The British Medical Association (BMA) announced resident doctors will go on strike this week, escalating a dispute ministers warn could further strain the NHS.
Resident doctors in England confirmed this afternoon (15th December) that they will go ahead with a five-day strike after rejecting the government’s latest attempt to resolve a running dispute over pay and jobs.
The BMA said its members voted against the proposal, which was put forward last week by Health Secretary Wes Streeting. The walk-out is due to begin at 7am on Wednesday 17th December and end at 7am on Monday 22nd December.

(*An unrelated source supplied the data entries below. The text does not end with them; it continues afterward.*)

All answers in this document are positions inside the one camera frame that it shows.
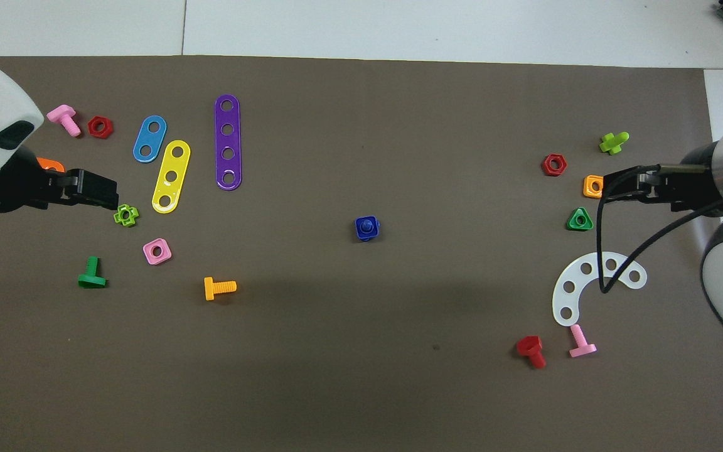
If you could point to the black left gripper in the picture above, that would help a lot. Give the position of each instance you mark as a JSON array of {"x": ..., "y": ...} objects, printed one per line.
[{"x": 16, "y": 185}]

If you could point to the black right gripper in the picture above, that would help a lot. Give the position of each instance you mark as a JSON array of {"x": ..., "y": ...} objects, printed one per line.
[{"x": 694, "y": 185}]

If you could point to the blue plastic bolt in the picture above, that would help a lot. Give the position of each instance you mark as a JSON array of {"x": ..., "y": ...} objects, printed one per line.
[{"x": 367, "y": 224}]

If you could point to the blue square nut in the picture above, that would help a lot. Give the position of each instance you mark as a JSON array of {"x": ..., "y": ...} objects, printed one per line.
[{"x": 359, "y": 230}]

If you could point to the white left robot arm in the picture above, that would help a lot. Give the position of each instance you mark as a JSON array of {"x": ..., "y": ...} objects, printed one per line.
[{"x": 4, "y": 100}]

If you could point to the orange square nut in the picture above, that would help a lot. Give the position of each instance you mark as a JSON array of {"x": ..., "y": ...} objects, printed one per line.
[{"x": 587, "y": 189}]

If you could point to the green cross-shaped nut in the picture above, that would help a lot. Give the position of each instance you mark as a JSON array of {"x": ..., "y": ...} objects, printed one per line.
[{"x": 133, "y": 215}]

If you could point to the lime green plastic bolt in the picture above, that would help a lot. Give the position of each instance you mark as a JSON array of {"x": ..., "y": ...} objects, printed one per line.
[{"x": 609, "y": 145}]

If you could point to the orange heart-shaped plate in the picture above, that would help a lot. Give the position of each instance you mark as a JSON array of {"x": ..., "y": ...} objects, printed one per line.
[{"x": 53, "y": 164}]

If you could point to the red hexagonal plastic nut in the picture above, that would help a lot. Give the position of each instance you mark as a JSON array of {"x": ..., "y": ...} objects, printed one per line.
[
  {"x": 93, "y": 132},
  {"x": 546, "y": 170}
]

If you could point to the green triangular nut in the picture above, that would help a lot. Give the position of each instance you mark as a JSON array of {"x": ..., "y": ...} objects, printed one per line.
[{"x": 572, "y": 226}]

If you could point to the blue two-hole strip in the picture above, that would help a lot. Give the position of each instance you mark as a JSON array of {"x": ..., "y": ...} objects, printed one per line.
[{"x": 150, "y": 139}]

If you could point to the yellow three-hole strip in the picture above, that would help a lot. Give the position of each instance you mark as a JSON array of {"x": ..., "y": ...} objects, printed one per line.
[{"x": 174, "y": 164}]

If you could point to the pink plastic bolt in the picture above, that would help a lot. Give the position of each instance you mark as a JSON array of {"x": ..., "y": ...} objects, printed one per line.
[
  {"x": 61, "y": 115},
  {"x": 582, "y": 350}
]

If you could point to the pink square nut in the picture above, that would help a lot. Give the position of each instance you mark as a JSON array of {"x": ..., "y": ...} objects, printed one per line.
[{"x": 148, "y": 258}]

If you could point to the dark green plastic bolt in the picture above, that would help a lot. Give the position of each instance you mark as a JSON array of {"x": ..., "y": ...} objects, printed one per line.
[{"x": 91, "y": 281}]

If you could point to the white curved five-hole strip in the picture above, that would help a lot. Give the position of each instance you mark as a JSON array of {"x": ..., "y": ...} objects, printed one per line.
[{"x": 577, "y": 277}]

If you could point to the purple four-hole strip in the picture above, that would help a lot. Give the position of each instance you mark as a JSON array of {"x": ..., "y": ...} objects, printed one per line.
[{"x": 228, "y": 142}]

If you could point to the orange plastic bolt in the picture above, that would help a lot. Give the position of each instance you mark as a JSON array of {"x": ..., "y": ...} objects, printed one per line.
[{"x": 209, "y": 289}]

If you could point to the red plastic bolt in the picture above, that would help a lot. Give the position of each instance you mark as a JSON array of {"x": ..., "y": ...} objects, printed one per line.
[{"x": 530, "y": 345}]

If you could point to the brown table mat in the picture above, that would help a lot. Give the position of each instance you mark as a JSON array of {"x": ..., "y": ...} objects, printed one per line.
[{"x": 361, "y": 351}]

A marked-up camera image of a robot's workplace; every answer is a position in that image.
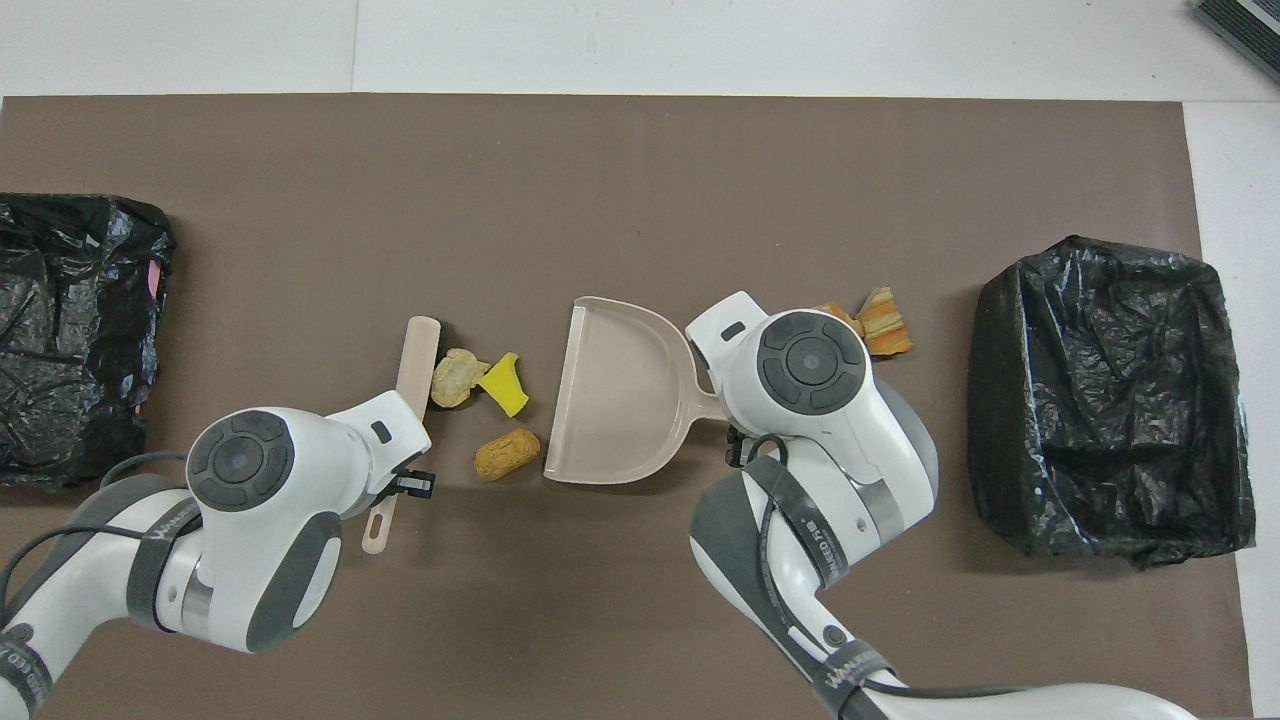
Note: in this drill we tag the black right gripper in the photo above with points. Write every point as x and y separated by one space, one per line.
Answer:
742 447

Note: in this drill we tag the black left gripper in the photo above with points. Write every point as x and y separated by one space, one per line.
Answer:
417 484

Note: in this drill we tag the brown oblong bread roll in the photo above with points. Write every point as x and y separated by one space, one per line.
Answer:
505 455

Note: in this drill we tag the pale bread piece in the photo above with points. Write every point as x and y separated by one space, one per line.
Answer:
455 378

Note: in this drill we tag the beige brush with black bristles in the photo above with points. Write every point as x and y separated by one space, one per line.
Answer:
418 360

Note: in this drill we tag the yellow sponge chunk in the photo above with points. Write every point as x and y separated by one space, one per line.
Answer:
505 390

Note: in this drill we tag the beige plastic dustpan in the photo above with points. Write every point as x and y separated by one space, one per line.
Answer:
620 390

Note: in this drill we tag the orange striped croissant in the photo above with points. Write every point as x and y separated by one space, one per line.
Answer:
885 325
835 313

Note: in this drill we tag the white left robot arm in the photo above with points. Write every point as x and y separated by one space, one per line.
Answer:
250 540

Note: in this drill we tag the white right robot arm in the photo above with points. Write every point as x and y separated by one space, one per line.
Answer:
870 440

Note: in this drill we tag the black-bagged bin with pink spot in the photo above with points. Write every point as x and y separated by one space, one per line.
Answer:
80 430

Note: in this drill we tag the black-bagged trash bin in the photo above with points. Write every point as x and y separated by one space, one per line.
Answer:
1100 400

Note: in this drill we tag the brown table mat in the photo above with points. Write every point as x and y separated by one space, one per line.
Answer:
600 180

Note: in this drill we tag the dark grey ribbed device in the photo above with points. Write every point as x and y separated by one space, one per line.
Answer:
1245 30

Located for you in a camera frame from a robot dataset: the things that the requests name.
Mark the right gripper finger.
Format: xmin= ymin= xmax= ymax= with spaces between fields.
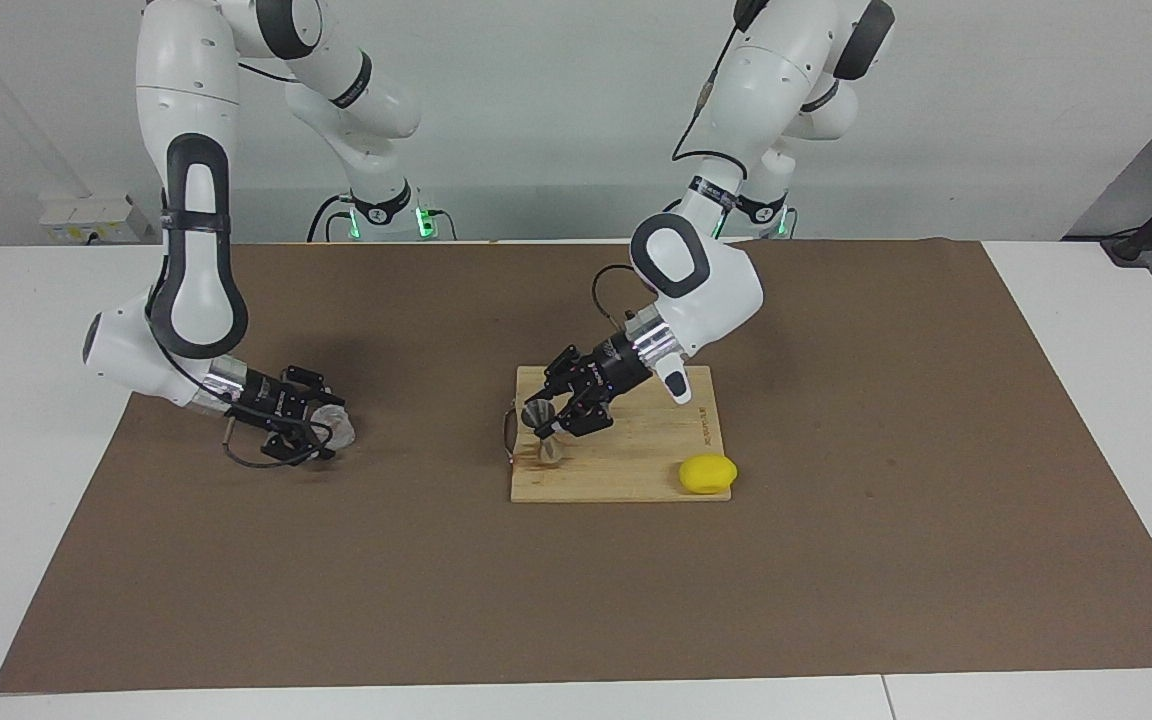
xmin=261 ymin=425 xmax=335 ymax=467
xmin=281 ymin=366 xmax=345 ymax=407

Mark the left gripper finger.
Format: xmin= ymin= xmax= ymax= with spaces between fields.
xmin=536 ymin=395 xmax=617 ymax=439
xmin=539 ymin=345 xmax=587 ymax=401

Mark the steel double jigger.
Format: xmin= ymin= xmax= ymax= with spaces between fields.
xmin=521 ymin=400 xmax=567 ymax=467

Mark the clear plastic cup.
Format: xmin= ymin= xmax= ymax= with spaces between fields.
xmin=306 ymin=402 xmax=357 ymax=449

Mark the wooden cutting board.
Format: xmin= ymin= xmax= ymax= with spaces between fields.
xmin=509 ymin=365 xmax=734 ymax=504

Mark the yellow lemon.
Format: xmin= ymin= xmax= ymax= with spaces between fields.
xmin=678 ymin=454 xmax=739 ymax=497

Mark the brown paper table mat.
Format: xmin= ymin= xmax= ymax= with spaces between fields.
xmin=0 ymin=238 xmax=1152 ymax=694

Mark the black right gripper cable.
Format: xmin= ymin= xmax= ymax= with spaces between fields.
xmin=221 ymin=415 xmax=337 ymax=471

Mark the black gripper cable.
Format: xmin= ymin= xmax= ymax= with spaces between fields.
xmin=221 ymin=415 xmax=337 ymax=471
xmin=591 ymin=25 xmax=742 ymax=326

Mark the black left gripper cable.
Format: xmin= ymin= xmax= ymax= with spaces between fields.
xmin=591 ymin=25 xmax=742 ymax=326

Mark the black right base cable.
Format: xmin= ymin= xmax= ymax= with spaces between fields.
xmin=307 ymin=195 xmax=352 ymax=243

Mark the white wall power strip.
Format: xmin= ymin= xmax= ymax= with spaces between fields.
xmin=39 ymin=193 xmax=152 ymax=244

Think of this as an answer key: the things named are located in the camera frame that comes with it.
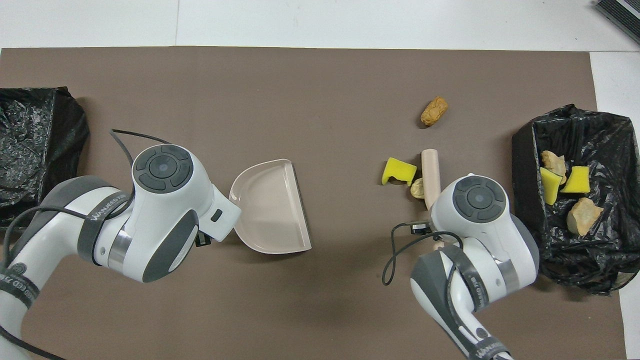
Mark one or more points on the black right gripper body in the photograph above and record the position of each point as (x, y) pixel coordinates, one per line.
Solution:
(422, 227)

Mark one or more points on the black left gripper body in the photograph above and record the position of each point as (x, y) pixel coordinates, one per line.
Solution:
(203, 240)

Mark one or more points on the pale bread piece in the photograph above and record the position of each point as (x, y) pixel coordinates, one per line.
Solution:
(417, 189)

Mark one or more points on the beige hand brush black bristles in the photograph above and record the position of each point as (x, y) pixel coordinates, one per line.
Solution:
(431, 175)

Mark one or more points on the notched yellow sponge piece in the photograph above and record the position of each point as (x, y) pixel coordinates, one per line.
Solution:
(397, 170)

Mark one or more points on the beige plastic dustpan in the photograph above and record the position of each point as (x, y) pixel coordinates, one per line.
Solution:
(270, 210)

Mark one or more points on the brown bread roll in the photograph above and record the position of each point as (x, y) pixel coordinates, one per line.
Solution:
(434, 111)

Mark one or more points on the small yellow sponge piece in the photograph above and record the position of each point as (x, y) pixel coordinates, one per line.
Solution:
(550, 187)

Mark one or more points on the greyish bread chunk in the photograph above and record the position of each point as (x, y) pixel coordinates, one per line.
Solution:
(553, 161)

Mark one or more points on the ridged tan bread chunk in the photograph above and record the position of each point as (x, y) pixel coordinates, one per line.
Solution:
(582, 216)

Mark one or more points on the wedge yellow sponge piece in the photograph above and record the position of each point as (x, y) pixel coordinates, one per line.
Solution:
(577, 181)

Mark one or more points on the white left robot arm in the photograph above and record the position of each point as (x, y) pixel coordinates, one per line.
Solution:
(205, 195)

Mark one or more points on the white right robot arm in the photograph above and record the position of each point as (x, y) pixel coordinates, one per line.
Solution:
(495, 235)

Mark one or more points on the bin with black plastic bag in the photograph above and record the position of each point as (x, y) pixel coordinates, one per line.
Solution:
(575, 260)
(35, 140)

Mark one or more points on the brown table mat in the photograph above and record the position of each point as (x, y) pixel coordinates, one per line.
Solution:
(300, 100)

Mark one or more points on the grey ribbed device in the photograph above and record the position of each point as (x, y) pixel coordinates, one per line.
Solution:
(622, 15)

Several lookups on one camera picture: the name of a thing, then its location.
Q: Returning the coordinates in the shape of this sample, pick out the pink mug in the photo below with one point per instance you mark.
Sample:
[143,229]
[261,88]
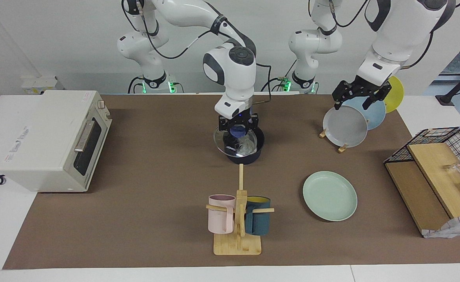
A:
[220,219]

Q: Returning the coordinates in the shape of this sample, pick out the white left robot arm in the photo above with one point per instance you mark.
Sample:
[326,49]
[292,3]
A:
[402,31]

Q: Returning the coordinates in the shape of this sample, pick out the wooden mug tree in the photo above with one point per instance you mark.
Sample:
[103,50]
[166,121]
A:
[238,244]

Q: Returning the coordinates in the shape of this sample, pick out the grey plate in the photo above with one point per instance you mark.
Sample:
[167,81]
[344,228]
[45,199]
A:
[345,127]

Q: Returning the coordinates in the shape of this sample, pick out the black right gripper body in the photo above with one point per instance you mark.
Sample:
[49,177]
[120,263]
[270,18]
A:
[238,120]

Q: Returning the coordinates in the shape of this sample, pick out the dark teal mug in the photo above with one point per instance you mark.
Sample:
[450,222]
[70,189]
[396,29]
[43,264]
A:
[258,221]

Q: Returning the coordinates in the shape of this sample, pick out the light green plate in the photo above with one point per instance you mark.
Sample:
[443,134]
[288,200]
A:
[330,196]

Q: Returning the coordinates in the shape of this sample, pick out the small white box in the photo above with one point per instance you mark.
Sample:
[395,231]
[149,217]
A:
[38,84]

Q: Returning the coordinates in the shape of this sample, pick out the brown flat board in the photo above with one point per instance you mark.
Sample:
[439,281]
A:
[418,196]

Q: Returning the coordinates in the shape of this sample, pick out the black stand base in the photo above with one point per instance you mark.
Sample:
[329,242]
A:
[455,92]

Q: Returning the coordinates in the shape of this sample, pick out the beige toaster oven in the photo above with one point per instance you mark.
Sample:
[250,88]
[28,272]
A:
[42,141]

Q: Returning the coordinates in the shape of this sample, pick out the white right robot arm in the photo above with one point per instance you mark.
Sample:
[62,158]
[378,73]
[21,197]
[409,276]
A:
[198,11]

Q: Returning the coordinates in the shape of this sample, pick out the glass lid purple knob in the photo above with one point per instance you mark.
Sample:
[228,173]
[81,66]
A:
[218,141]

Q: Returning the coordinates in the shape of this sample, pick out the wooden plate rack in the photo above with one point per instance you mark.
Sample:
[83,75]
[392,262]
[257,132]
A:
[343,148]

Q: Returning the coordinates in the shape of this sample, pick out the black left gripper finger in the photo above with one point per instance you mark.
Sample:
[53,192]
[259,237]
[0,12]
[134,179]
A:
[368,103]
[337,104]

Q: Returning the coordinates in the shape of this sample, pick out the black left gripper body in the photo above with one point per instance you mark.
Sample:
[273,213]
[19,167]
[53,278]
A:
[355,89]

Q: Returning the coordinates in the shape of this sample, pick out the light blue plate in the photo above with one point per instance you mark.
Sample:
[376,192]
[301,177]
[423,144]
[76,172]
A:
[375,113]

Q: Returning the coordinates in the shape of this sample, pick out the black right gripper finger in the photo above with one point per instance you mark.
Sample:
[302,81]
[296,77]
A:
[228,137]
[250,131]

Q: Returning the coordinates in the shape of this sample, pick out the clear glass cup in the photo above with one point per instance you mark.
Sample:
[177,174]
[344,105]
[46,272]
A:
[458,172]

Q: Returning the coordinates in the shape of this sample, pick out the yellow plate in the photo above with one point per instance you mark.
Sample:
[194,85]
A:
[395,96]

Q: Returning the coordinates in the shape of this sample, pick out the white vermicelli bundle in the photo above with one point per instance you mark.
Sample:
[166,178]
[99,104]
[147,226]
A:
[246,147]

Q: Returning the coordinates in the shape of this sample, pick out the brown table mat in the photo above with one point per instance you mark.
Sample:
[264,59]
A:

The offer focused on expanding training places to allow doctors to begin specialist training earlier in their careers. However, it didn’t include a pay increase for the current financial year.
In a survey of BMA members – comprised of 35,107 doctors – 83% voted against the deal, with a turnout of 65%.
The BMA described the proposals as ‘too little, too late’ to prevent further industrial actions. The strike will be the 17th staged by resident doctors since the dispute began in March 2023.
Hospitals are already under pressure from an early winter surge in demand, driven in part by what officials have described as a wave of virulent ‘super flu’. Health leaders have warned the walkout could worsen disruption across the NHS.
In response to the vote, Streeting criticised the decision to strike, calling it a ‘self-indulgent, irresponsible, and dangerous’ act that would affect patients and staff at the NHS’s ‘moment of maximum danger’. He also rejected the doctors’ demand for a 26% pay rise, describing it as a ‘fantasy demand’.
On 12th December NHS England warned that between 5,000 and 8,000 hospital beds could be filled with flu patients by the end of the week.
Against this backdrop Caroline Abrahams, charity director at Age UK, issued a statement prior to the result of the BMA vote, and she said that this winter looks like it will be an ‘especially worrying one’.
‘[A]long with the upsurge in flu there is the possibility of another strike by resident doctors next week – the last thing anyone in ill health needs,’ Abrahams said. ‘Against this miserable context we hope and pray that the resident doctors decide not to exercise their right to withdraw their labour and that the revised deal offered by the government brings about a permanent end to a dispute that’s been going on for far too long.’
Yet the strikes are set to go ahead and Dr Jack Fletcher, chair of the BMA’s resident doctors committee, defended the decision.
‘Our members have considered the government’s offer, and their resounding response should leave the health secretary in no doubt about how badly he has fumbled his opportunity to end industrial actions,’ Dr Fletcher remarked.
‘There are no new jobs in this offer. He has simply cannibalised those jobs which already existed for the sake of ‘new’ jobs on paper.’
Resident doctors’ pay has increased by almost 29% over the past three years, but the BMA is seeking a further 26% rise over the coming years to restore salaries to 2008–09 levels in real terms.
Streeting said the government’s proposal would have reduced competition for jobs and increased earnings, but accused the union of prioritising pay demands over patient safety.
Dr Fletcher said the strike was still avoidable, adding: ‘We’re willing to work to find a solution if he is.’